In GIS, there are two commonly used data types. These are:
Data on real world events and features that have a few types of spatial dimension. This data is shown in the form of points, polygons, or lines, which are represented in the coordinate system in a geographic manner. For the GIS to display this type of data, scanners, GPS, and satellite imagery may be used.
Data called attributes, which are in the forms of lines, polygons, and maps, and are in specific pieces. Most data sources can be used to display attributes and they are directly entered into the GIS computer software.

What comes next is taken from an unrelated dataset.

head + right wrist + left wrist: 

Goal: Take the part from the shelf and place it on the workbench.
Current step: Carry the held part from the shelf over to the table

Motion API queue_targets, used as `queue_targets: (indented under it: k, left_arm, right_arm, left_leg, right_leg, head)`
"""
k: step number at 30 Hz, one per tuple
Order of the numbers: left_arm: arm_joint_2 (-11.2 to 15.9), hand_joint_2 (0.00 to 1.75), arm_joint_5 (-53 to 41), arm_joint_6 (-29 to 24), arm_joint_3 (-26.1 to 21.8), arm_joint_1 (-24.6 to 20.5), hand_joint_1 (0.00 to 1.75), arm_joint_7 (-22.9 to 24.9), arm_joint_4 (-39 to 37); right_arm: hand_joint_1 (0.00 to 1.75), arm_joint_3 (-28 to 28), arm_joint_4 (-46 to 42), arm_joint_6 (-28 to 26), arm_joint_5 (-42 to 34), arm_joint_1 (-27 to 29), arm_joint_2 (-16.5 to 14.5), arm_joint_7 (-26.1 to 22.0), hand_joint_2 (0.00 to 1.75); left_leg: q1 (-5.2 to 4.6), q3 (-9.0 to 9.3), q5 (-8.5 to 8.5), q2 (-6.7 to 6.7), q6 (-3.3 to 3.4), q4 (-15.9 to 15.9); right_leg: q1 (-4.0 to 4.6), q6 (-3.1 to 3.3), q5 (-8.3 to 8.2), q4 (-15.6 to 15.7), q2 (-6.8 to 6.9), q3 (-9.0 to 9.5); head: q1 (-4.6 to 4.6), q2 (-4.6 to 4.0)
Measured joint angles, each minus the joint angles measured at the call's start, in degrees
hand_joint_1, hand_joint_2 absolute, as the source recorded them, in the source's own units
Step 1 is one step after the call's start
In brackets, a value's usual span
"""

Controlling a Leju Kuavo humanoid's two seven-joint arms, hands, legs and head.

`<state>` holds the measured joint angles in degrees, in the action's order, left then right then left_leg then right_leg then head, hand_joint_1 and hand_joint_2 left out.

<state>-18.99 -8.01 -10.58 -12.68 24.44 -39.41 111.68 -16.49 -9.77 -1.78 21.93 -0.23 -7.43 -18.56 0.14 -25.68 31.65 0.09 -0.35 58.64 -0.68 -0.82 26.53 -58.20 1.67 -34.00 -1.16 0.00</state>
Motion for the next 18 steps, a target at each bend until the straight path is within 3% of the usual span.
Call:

GIS uses many sources of geographic data and maps to track spatial location. To put it into simpler terms, picture a bird’s eye view of a simple street map. This map has all the street names, intersections, and buildings. However, what if we display what’s under and above the ground, like gas lines, sewer pipes, electric wires, telecommunications lines? Now the map is jumbled and very hard to decipher. GIS allows you to organize all that information into layered data. Everything on the map can be added to the GIS map as location-based data. In two-dimensional maps, it is borderline impossible to neatly display this much information. That’s why geographic information systems were invented: to concisely describe a surrounding area using a three dimensional map. The amazing thing about GIS is that it can process nearly all types of locational data types, from spreadsheets, photographs, and blueprints to aerial images and topographic maps.
How Can GIS Be Applied Today?
In all fields of science and in a majority of other fields, GIS is applied on a daily basis to more effectively gain insight on various topics. For example, GIS can be used in large cities to effectively calculate the best area to advertise a product, or in the oil industry to plot out all the areas where pipelines exist and where there is space available to construct more. However, in the law enforcement area, there is only a vague idea as to how GIS can be used to reduce crime. A study details four major uses for GIS in policing. Crime mapping identifies the geographical distribution of crime to deploy officers to “hot spots" of activity and to develop other intervention plans. Many departments have developed computerized statistics or CompStat systems to help manage the decision-making process. The system assists with instant crime analysis, deployment techniques, active enforcement of trivial crimes, monitoring of emerging patterns, and accountability programs for law enforcement managers. GIS is also used to create geographical profiles of offenders, an investigative method that allows police to identify locations of connected crimes to help determine where an offender may live; this is particularly useful in serial cases. While these practices are widespread, especially in larger departments, little research is available to measure their effectiveness in policing. Current studies indicate that GIS is used mainly to aid in the design of policing strategies and to evaluate the decision-making processes at law enforcement agencies.